- Your goal -
Say how many lines of the records include the string "frame". Nothing else belongs in the answer.

- Data for review -
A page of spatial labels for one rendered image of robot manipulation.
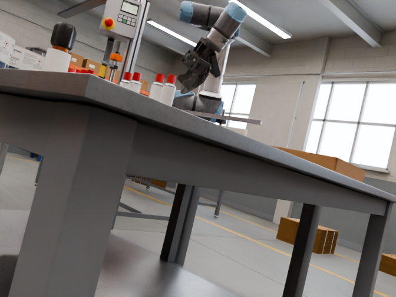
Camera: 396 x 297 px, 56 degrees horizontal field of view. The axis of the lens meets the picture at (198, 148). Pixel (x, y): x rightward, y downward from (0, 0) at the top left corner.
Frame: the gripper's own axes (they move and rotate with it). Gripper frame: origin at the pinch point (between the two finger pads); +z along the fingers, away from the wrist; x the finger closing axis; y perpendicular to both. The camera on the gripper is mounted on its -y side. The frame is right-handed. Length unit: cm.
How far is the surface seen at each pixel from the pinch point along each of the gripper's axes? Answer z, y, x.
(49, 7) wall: 171, -311, -780
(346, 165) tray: -18, 5, 64
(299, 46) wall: -90, -591, -355
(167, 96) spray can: 5.8, 1.8, -3.8
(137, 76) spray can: 9.6, 1.3, -25.1
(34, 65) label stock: 32, 27, -52
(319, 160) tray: -15, 13, 61
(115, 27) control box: 4, -4, -64
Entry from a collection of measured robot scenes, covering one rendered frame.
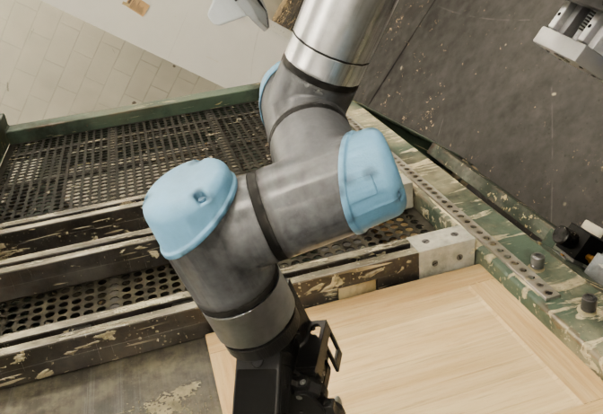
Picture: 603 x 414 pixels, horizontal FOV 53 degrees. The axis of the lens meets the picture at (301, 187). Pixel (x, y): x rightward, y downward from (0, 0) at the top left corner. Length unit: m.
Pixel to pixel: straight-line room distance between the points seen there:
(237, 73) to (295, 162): 4.51
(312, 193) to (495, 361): 0.68
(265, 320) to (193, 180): 0.13
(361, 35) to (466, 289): 0.78
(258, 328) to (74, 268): 0.94
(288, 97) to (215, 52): 4.36
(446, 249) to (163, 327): 0.57
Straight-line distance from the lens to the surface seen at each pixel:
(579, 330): 1.10
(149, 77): 6.40
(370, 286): 1.22
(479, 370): 1.05
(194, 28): 4.83
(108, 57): 6.35
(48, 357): 1.18
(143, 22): 4.81
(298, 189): 0.44
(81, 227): 1.58
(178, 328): 1.16
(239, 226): 0.45
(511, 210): 2.31
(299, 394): 0.57
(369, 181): 0.44
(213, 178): 0.44
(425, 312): 1.16
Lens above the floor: 1.77
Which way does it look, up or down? 25 degrees down
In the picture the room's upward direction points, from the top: 67 degrees counter-clockwise

- Output -
2